One suggestion put forth numerous times over the past 18 months was that satellite providers should willingly help fund astronomers in their efforts to overcome these new obstacles that they’re creating. As Dr. Chris Lintott put it, “To put substantial work into mitigation strategies, it would help to fund the astronomers you’re asking to do that work. Most who would be able to [help develop and implement these strategies] are grant-funded and unable to ‘donate’ time.”

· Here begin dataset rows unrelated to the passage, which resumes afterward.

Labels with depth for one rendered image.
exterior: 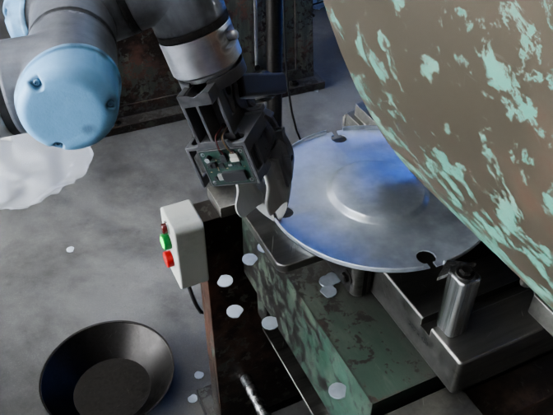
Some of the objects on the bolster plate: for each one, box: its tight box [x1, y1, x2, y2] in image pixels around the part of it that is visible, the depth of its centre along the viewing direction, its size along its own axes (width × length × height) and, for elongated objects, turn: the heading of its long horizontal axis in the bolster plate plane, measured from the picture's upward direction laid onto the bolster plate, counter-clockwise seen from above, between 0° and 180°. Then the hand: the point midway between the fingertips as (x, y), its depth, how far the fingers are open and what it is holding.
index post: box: [436, 263, 481, 338], centre depth 74 cm, size 3×3×10 cm
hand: (276, 207), depth 79 cm, fingers closed
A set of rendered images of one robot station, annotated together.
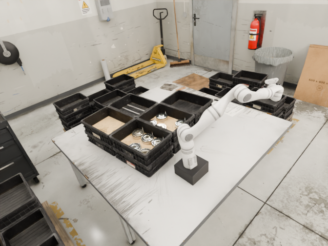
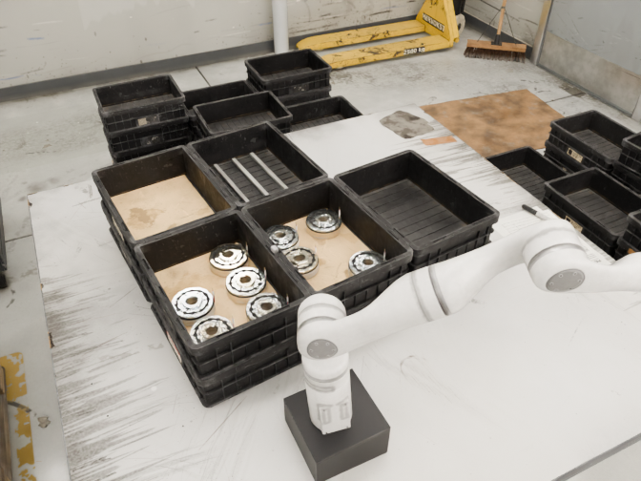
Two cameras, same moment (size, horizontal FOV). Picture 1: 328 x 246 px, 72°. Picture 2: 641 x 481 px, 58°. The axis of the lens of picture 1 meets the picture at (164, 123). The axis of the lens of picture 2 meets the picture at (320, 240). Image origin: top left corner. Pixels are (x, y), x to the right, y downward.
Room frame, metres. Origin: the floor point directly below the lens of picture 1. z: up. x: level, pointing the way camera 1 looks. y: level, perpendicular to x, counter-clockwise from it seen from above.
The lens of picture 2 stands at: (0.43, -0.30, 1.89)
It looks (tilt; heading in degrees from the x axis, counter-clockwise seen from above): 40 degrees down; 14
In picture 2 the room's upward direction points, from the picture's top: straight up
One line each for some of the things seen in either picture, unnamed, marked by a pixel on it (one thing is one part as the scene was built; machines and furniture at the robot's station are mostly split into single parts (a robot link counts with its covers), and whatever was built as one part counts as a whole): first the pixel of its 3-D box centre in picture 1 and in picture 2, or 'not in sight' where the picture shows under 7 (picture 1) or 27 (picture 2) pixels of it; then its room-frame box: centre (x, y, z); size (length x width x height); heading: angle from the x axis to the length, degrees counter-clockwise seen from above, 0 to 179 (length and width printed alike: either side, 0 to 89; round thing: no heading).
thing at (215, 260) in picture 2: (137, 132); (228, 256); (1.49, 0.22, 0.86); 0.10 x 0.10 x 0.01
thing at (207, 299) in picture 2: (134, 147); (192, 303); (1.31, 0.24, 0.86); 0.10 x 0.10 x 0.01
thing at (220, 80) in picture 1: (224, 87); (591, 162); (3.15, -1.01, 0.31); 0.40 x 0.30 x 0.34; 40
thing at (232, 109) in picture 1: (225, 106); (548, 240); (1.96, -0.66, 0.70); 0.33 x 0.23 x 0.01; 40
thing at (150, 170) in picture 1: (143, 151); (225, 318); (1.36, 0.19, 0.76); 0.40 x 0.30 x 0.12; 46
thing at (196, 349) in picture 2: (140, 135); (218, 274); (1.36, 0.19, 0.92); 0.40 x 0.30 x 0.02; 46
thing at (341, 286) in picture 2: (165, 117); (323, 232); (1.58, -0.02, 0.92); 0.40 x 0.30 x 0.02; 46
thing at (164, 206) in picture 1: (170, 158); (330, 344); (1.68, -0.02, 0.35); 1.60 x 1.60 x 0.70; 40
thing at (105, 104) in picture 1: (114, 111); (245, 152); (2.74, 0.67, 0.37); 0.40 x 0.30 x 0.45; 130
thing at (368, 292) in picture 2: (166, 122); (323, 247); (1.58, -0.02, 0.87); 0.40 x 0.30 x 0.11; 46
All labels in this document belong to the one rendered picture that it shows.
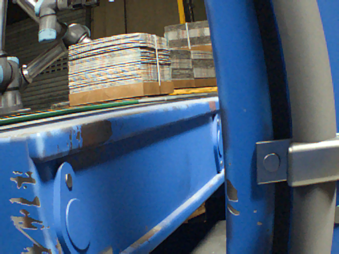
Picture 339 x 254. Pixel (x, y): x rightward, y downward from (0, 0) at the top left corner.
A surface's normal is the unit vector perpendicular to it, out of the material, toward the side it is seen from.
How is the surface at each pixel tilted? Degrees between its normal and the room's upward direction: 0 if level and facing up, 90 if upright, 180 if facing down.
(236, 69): 90
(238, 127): 90
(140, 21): 90
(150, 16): 90
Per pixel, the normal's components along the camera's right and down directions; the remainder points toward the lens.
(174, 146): 0.96, -0.07
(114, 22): -0.26, 0.07

As others have pointed out, if grant money must be reallocated towards satellite mitigations, then that negatively affects the community across the board. In addition to unusable images, “hot” pixels in our detectors, catalog contamination, false positive signals, lost discoveries, and longer required timetables to collect data, it would also directly cut into the funding of many astronomers’ careers.

It’s important to recognize the real harms that these megaconstellations of satellites cause, and how numerous simplistic pseudo-solutions, as proposed by some, do not address the core problems.

You cannot simply “throw out” saturated pixels from one image. When a satellite passes through the field-of-view of an observing telescope, it will be bright enough to saturate the detectors, ruining their responses for some time even after the satellite has passed.

You cannot simply remove these trails with software. There may be unaffected portions of affected images that are still usable, but the affected portions are not.

You cannot average out the data to remove these trails. Astronomers are searching for objects that burst, brighten, move, or otherwise vary with time time-averaging your data eliminates the possibility of these discoveries.

You cannot do all of your observing only during the hours where satellite pollution isn’t an issue. In particular, searching for and tracking near-Earth asteroids and other potentially hazardous objects can only be done near sunset and sunrise: when satellite pollution is worst.

You cannot rely on artificial intelligence to prevent satellite collisions. If a solar flare or space weather event knocks the electronics governing the continuous course corrections that these satellites make offline, there is no backup plan to avoid collisions. We simply have to hold our breath and hope until they come back online, recognizing we’re playing a cosmic game of Russian Roulette in the absence of some sort of “safe mode orbit” which has never been even proposed by satellite providers.

And you cannot solve your problems by doing all of your astronomy from space. The Hubble Space Telescope, like a number of observatories (including the International Space Station), are also in low-Earth orbit, at altitudes below those that these satellites fly at. Below, you can see an actual surprise photobomb from Starlink satellite #1619, which passed approximately 80 kilometers away from Hubble in this ruined observation taken for Dr. Simon Porter.

Moreover — and this is something that understandably troubles many in the community — not a single company has pledged to meet the modest goals put forth by astronomers: that satellites be no brighter than magnitude +7 at altitudes no higher than 600 km. In fact, of the more than 1000 satellites that have currently been launched to provide next-generation communications, exactly zero of them meet the desired criteria. On a clear, dark night, their presence already cannot be avoided.

Until a set of toothsome international regulations are put into place that would effectively govern the responsible uses of space, the worst-case scenarios we can concoct cannot be ignored. If enough satellites are present, an unfortunate collision could set off a chain reaction, turning low-Earth orbit into a debris field that will last for centuries. Scientific surveys will cost more and require longer periods of time, and many scientific products will see more false positives and be of inferior quality. As it stands now, the future of astronomy on Earth hinges on the present and near-future actions of a relatively small number of satellite providers.